Hori Satoshi, Patki Prasad, Attar Kaka H, Ismail Soran, Vasconcelos Joana C, Shah P Julian R
Department of Neuro-urology and Spinal Research Centre, Royal National Orthopaedic Hospital, Stanmore, Middlesex, UK.
BJU Int. 2009 Jul;104(2):216-20. doi: 10.1111/j.1464-410X.2009.08368.x. Epub 2009 Feb 10.
To evaluate patients' perspective on whether they would consider botulinum toxin-A (BTX-A) injections as a long-term treatment option for managing their neurogenic detrusor overactivity (NDO) secondary to spinal cord injury (SCI).
In all, 72 patients with SCI and urodynamically confirmed NDO refractory to anticholinergics, who have had at least one or more injections with BTX-A were invited to participate in a 5-min telephone questionnaire covering various aspects of their treatment. Questions about patient satisfaction were rated on a scale from 1 to 10 (1, not satisfied; to 10, very satisfied).
Of the 72 patients surveyed, 48 (67%) were still actively undergoing repeat BTX-A injections. The mean patient satisfaction score was 6.2. Of the 48 patients, 43 (90%) replied that they would consider continuing with BTX-A injections as a long-term treatment option. Only seven (15%) of patients still having BTX-A injections would consider an alternative permanent surgical option in the next 5 years. Of those patients considering a one-off permanent surgical solution, younger patients were likely to consider this at a later interval than those in an older group (Spearman's correlation coefficient, -0.52, 95% confidence interval -0.78 to -0.10, P = 0.02). The annual new patient recruitment rate was high (mean 14.4) and the annual withdrawal rate was low (mean 4.8).

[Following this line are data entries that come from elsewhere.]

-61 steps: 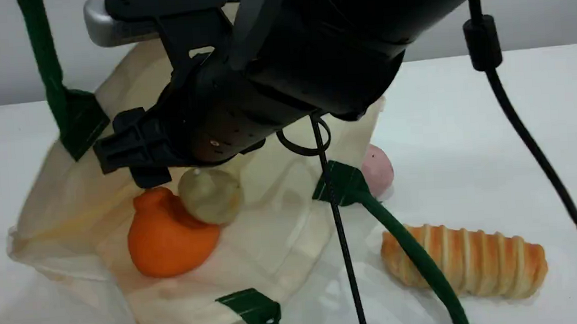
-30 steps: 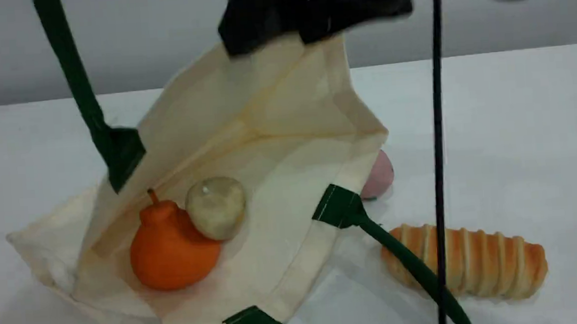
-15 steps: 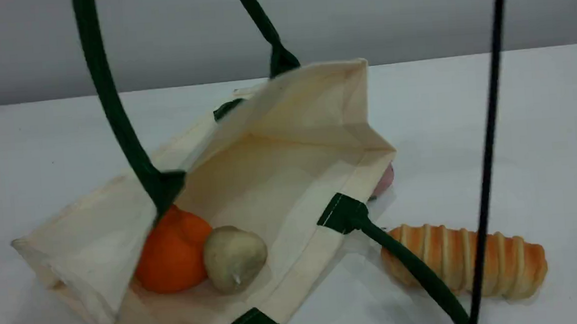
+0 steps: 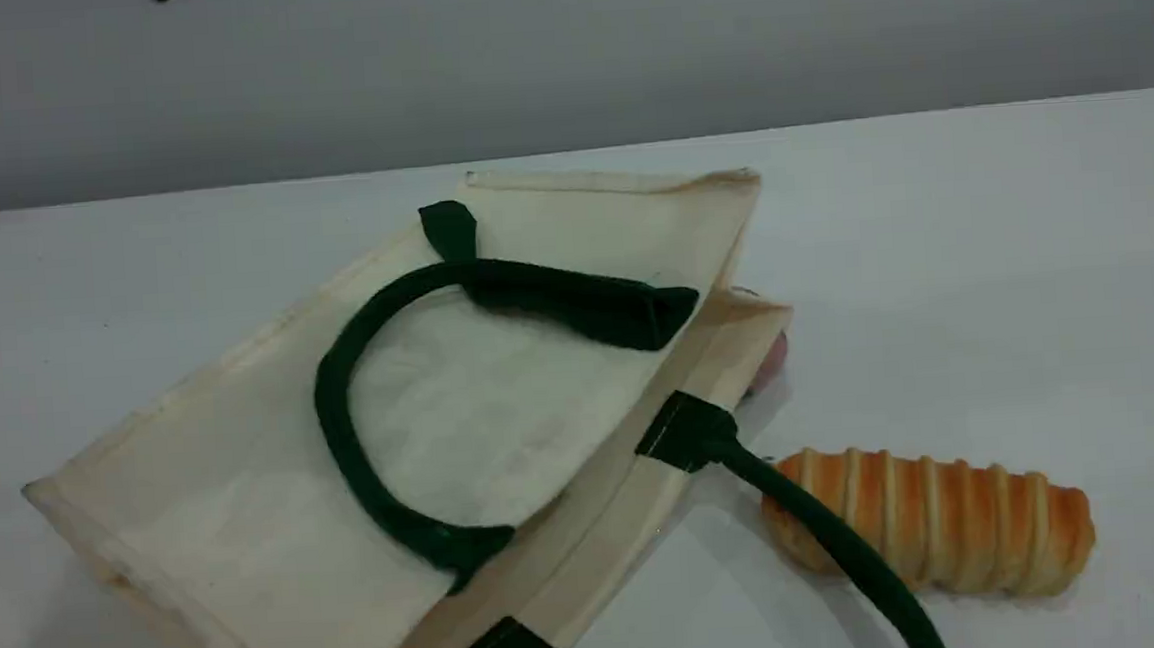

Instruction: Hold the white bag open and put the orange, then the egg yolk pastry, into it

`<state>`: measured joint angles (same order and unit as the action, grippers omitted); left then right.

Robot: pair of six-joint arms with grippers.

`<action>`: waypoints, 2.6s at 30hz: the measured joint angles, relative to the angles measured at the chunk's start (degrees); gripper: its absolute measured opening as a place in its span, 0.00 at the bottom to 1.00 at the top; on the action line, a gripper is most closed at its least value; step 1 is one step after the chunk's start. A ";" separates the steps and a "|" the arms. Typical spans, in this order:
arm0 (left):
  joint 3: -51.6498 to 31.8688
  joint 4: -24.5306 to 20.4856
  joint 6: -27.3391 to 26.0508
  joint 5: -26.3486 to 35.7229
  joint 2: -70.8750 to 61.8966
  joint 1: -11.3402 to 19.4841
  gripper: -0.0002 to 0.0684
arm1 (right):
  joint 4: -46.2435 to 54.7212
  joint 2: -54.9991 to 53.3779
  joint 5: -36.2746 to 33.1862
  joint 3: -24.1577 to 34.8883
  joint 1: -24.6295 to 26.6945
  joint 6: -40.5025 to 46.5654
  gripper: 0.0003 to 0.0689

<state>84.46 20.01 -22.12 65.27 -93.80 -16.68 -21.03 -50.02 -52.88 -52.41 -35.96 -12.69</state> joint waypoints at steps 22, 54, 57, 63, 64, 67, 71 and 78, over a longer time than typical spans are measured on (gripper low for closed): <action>-7.74 4.50 3.40 4.98 24.74 -6.55 0.71 | 25.29 36.03 -17.26 9.76 0.00 16.06 0.76; -53.55 -15.29 21.27 -4.54 82.37 -6.45 0.71 | 24.19 44.87 -8.01 23.49 0.00 16.15 0.76; -54.83 -17.12 21.69 -4.38 86.22 -6.45 0.71 | 24.19 44.87 -8.06 23.49 0.00 16.15 0.76; -55.72 -17.07 21.57 -3.47 87.33 -6.45 0.71 | 24.08 44.87 -8.06 23.49 0.79 16.15 0.76; -55.72 -17.07 21.57 -3.42 87.28 -6.45 0.71 | 23.96 44.87 -8.06 23.49 1.77 16.15 0.76; -55.72 -17.07 21.57 -3.42 87.28 -6.45 0.71 | 23.90 44.87 -8.06 23.49 6.91 16.15 0.76; -55.67 -17.07 21.53 -3.42 87.28 -6.45 0.71 | 23.90 44.87 -8.06 23.49 18.36 16.15 0.76; -55.63 -17.07 21.53 -3.42 87.28 -6.24 0.71 | 23.95 49.17 -8.06 23.49 36.31 16.15 0.76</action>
<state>28.83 2.94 -0.59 61.85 -6.52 -22.92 2.92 -0.85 -60.93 -28.92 0.35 3.46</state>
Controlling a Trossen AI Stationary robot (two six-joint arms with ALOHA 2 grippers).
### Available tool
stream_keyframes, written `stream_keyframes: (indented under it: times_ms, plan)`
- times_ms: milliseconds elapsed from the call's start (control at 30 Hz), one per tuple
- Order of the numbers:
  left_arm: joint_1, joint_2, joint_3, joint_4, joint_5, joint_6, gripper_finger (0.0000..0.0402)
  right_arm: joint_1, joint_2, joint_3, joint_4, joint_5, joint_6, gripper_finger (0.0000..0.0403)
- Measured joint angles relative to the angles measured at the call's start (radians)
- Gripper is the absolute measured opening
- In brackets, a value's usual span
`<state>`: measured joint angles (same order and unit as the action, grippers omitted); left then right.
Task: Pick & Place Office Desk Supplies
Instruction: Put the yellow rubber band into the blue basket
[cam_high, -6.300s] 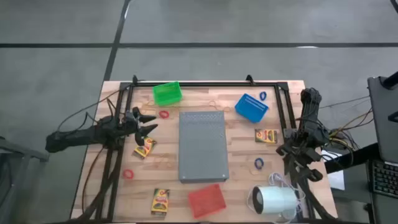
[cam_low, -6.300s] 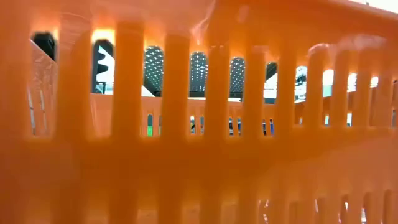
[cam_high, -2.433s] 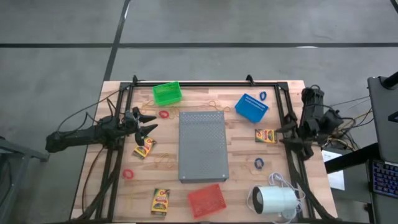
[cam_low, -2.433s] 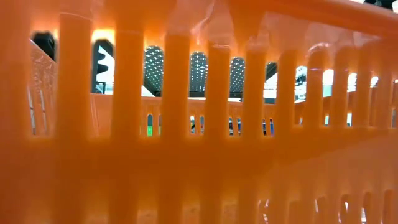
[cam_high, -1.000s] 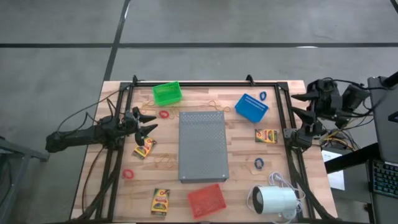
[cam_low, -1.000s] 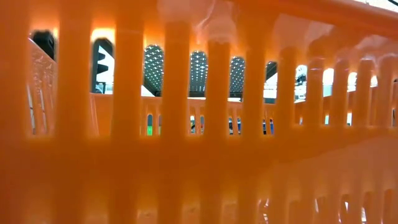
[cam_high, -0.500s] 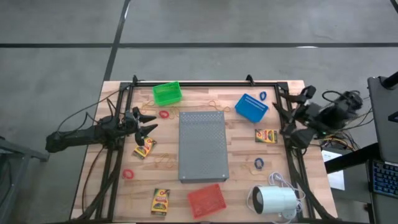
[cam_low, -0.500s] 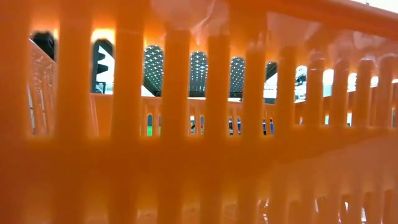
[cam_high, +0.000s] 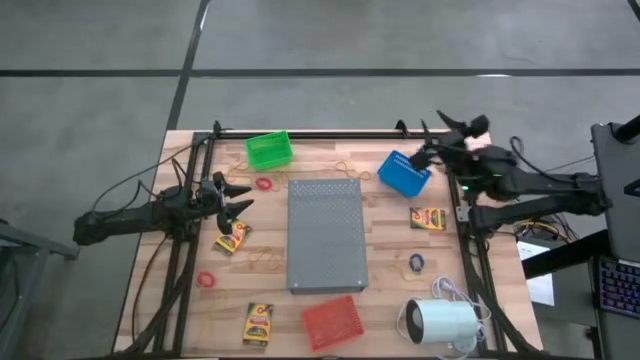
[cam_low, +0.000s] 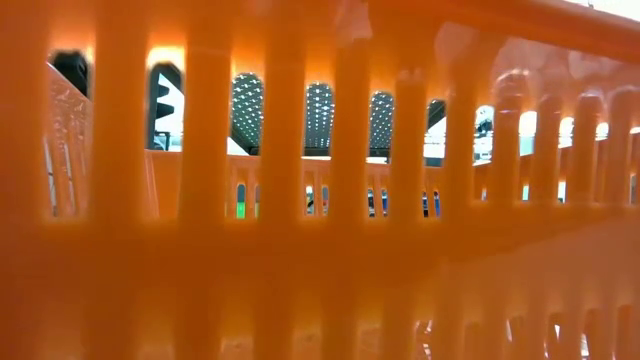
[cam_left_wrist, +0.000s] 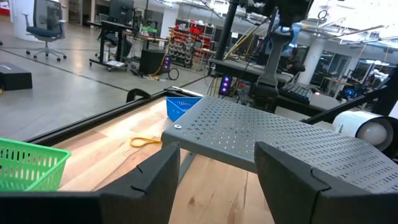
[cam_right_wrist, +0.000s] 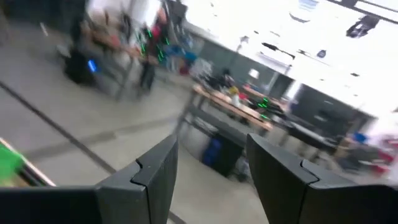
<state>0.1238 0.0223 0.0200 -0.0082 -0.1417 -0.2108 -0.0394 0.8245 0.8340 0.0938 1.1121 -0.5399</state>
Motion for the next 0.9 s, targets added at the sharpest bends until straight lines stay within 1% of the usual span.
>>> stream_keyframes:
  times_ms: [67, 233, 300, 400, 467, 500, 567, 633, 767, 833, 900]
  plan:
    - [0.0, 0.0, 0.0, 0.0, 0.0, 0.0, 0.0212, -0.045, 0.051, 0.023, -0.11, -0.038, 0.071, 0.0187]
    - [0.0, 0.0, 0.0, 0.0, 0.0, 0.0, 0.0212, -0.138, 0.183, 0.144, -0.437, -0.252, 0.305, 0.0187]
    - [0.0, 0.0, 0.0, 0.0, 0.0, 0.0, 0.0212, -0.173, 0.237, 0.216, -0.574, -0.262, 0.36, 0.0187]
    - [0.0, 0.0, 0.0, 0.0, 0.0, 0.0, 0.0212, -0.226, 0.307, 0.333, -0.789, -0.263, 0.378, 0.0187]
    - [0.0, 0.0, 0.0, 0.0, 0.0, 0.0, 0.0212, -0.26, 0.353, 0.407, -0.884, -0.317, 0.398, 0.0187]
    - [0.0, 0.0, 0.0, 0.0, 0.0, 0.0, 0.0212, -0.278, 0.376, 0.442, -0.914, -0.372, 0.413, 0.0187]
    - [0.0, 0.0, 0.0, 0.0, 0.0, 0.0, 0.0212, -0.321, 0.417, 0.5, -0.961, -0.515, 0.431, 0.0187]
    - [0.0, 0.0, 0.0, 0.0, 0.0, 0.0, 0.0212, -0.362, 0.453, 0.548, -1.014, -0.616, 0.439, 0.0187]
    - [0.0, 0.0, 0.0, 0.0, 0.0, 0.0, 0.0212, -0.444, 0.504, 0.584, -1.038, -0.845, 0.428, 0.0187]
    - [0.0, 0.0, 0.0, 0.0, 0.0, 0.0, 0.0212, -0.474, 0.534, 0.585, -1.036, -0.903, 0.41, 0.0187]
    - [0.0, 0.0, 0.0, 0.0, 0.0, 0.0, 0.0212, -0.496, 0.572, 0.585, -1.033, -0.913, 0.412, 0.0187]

With high satisfaction and low annual withdrawal rates, there are increasingly many patients on BTX-A. Most consider continuing BTX-A injections in the long term, increasing the future demand for this service. There is an urgent need for further research into optimizing the current delivery of an intradetrusor BTX-A injection service for patients with NDO.
评估患者对于肉毒杆菌毒素A(BTX-A)注射作为脊髓损伤(SCI)继发神经源性逼尿肌过度活动(NDO)的长期治疗选择的看法。
总共邀请了72例患有SCI且经尿动力学证实对抗胆碱能药物难治的NDO患者,这些患者已接受至少一次或多次BTX-A注射,参与一项涵盖其治疗各个方面的5分钟电话问卷调查。关于患者满意度的问题采用1至10分制评分(1分为不满意;10分为非常满意)。
在接受调查的72例患者中,48例(67%)仍在积极接受重复BTX-A注射。患者满意度平均得分为6.2。在这48例患者中,43例(90%)回答他们会考虑继续将BTX-A注射作为长期治疗选择。仍在接受BTX-A注射的患者中,只有7例(15%)会在未来5年内考虑替代性的永久性手术方案。在那些考虑一次性永久性手术解决方案的患者中,年轻患者比老年患者更倾向于在较晚的时间间隔考虑这一方案(斯皮尔曼相关系数为-0.52,95%置信区间为-0.78至-0.10,P = 0.02)。每年新患者招募率较高(平均为14.4),每年退出率较低(平均为4.8)。
由于满意度高且年退出率低,接受BTX-A治疗的患者越来越多。大多数患者考虑长期继续接受BTX-A注射,这增加了对该服务的未来需求。迫切需要进一步研究优化目前为NDO患者提供的膀胱内BTX-A注射服务。